Files
seaweedFS/test/erasure_coding/README.md
Chris Lu 4aa50bfa6a fix: EC rebalance fails with replica placement 000 (#7812)
* fix: EC rebalance fails with replica placement 000

This PR fixes several issues with EC shard distribution:

1. Pre-flight check before EC encoding
   - Verify target disk type has capacity before encoding starts
   - Prevents encoding shards only to fail during rebalance
   - Shows helpful error when wrong diskType is specified (e.g., ssd when volumes are on hdd)

2. Fix EC rebalance with replica placement 000
   - When DiffRackCount=0, shards should be distributed freely across racks
   - The '000' placement means 'no volume replication needed' because EC provides redundancy
   - Previously all racks were skipped with error 'shards X > replica placement limit (0)'

3. Add unit tests for EC rebalance slot calculation
   - TestECRebalanceWithLimitedSlots: documents the limited slots scenario
   - TestECRebalanceZeroFreeSlots: reproduces the 0 free slots error

4. Add Makefile for manual EC testing
   - make setup: start cluster and populate data
   - make shell: open weed shell for EC commands
   - make clean: stop cluster and cleanup

* fix: default -rebalance to true for ec.encode

The -rebalance flag was defaulting to false, which meant ec.encode would
only print shard moves but not actually execute them.
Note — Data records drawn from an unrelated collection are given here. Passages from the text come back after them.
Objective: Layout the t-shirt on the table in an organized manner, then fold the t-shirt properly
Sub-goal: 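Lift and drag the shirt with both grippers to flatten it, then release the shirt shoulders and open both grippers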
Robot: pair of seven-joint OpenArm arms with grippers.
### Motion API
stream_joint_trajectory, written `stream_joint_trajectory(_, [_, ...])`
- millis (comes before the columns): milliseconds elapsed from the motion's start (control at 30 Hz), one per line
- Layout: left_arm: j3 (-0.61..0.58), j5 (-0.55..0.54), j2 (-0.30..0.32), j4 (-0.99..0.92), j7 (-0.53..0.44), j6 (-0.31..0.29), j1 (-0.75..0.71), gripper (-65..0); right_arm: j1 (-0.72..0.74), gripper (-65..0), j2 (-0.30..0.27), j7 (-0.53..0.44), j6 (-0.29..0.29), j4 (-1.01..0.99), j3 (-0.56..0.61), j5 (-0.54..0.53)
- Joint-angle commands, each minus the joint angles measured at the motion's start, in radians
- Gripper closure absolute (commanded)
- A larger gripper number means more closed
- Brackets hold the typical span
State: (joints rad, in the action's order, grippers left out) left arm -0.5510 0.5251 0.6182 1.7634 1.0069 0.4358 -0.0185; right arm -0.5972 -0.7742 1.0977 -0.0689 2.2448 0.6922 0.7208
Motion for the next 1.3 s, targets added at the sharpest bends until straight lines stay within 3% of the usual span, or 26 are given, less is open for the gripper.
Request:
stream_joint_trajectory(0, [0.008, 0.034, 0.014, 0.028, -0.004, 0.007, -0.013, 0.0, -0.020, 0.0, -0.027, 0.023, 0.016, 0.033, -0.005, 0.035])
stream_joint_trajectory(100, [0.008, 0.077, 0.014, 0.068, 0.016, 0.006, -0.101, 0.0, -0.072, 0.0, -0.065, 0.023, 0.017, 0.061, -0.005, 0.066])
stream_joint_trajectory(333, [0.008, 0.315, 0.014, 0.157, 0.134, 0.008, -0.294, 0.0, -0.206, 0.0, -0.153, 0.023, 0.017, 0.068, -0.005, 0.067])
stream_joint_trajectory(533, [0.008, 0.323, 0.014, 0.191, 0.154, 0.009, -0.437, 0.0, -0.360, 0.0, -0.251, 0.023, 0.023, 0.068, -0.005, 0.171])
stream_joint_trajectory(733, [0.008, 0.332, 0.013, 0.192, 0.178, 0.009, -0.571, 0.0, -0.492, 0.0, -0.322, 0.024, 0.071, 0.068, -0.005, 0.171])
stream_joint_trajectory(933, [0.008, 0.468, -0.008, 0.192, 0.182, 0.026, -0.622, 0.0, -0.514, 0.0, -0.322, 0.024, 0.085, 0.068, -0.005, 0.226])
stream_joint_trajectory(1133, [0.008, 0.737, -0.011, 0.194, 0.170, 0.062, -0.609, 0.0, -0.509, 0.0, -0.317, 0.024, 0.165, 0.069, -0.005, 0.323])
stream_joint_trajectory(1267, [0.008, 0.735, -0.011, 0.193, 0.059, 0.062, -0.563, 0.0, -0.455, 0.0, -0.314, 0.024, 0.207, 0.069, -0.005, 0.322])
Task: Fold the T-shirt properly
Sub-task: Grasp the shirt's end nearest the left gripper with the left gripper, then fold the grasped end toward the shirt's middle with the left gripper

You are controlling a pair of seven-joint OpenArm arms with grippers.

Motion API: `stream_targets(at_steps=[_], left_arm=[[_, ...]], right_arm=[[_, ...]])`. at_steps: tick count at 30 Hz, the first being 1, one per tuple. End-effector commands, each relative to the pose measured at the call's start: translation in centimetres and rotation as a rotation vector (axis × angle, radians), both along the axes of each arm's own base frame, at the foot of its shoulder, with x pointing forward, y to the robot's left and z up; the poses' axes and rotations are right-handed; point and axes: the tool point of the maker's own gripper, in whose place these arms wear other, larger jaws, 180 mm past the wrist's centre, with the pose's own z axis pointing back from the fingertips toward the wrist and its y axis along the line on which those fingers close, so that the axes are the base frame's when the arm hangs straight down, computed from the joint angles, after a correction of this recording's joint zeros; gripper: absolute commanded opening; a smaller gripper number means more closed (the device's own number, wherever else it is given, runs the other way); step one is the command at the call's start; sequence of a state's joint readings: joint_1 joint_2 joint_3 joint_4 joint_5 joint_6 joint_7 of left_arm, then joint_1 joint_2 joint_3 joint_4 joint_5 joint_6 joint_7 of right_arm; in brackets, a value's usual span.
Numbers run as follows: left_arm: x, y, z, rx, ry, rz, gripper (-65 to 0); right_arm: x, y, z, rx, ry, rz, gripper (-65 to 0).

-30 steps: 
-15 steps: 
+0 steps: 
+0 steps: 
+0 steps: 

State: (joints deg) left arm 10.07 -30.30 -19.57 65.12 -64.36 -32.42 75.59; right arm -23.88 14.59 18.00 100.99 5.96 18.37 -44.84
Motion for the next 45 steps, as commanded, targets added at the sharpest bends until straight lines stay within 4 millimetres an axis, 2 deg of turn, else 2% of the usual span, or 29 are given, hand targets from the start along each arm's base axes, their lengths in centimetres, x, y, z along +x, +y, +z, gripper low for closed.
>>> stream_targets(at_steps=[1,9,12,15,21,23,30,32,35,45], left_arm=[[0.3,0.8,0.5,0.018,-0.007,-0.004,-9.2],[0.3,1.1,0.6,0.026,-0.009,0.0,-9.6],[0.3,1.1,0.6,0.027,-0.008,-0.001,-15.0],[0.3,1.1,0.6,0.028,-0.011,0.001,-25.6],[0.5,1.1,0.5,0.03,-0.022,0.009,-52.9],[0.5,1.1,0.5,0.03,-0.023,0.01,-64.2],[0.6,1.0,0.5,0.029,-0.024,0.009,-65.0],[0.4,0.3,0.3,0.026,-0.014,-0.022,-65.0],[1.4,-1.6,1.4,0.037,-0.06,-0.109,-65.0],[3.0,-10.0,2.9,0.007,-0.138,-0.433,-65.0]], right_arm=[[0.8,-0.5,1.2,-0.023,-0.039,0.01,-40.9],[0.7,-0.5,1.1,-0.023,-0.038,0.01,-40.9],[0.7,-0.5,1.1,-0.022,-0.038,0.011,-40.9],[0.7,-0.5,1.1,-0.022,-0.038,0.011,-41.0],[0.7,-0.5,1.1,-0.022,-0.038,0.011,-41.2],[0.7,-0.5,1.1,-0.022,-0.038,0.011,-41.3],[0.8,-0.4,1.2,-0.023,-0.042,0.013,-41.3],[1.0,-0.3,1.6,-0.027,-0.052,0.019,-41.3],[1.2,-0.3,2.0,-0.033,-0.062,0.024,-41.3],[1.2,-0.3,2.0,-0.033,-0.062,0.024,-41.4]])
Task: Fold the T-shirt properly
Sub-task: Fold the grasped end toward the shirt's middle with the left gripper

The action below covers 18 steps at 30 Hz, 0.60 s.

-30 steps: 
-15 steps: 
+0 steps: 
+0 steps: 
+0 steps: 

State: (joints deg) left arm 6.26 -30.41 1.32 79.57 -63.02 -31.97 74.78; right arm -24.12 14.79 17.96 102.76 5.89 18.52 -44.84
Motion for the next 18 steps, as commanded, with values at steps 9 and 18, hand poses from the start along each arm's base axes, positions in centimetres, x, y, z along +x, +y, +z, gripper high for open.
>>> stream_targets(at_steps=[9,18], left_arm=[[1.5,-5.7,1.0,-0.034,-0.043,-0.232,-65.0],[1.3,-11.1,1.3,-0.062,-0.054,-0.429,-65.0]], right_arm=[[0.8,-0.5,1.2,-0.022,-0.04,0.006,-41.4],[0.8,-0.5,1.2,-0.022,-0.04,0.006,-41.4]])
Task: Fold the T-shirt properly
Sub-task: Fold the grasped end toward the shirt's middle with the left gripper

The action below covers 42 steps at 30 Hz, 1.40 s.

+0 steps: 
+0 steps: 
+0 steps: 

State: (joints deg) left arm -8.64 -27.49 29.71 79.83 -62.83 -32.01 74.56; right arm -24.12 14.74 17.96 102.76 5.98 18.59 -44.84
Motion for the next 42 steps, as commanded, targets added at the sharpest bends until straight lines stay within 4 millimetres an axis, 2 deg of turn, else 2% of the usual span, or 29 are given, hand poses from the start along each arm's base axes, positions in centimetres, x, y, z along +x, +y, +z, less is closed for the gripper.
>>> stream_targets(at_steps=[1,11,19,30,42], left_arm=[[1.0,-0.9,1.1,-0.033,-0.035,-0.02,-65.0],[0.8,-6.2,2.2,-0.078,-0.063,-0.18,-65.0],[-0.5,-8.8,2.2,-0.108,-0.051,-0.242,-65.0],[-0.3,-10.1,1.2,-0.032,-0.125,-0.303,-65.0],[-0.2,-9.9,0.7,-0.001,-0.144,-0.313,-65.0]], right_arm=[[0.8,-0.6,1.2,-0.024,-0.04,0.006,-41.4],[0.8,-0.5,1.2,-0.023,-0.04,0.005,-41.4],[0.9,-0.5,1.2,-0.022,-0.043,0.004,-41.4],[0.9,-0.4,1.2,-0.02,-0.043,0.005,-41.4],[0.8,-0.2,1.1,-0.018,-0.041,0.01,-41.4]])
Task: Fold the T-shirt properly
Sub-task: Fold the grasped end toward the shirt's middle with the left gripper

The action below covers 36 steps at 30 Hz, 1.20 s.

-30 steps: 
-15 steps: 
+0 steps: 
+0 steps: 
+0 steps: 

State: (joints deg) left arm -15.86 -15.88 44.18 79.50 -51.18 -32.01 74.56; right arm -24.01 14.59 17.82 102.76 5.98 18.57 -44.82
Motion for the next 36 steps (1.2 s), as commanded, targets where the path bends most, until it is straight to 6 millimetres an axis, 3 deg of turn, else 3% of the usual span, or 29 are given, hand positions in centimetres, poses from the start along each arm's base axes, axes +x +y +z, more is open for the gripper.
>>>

This is a poor
default since the whole point of EC encoding is to distribute shards
across servers for fault tolerance.

Now -rebalance defaults to true, so shards are actually distributed
after encoding. Users can use -rebalance=false if they only want to
see what would happen without making changes.

* test/erasure_coding: improve Makefile safety and docs

- Narrow pkill pattern for volume servers to use TEST_DIR instead of
  port pattern, avoiding accidental kills of unrelated SeaweedFS processes
- Document external dependencies (curl, jq) in header comments

* shell: refactor buildRackWithEcShards to reuse buildEcShards

Extract common shard bit construction logic to avoid duplication
between buildEcShards and buildRackWithEcShards helper functions.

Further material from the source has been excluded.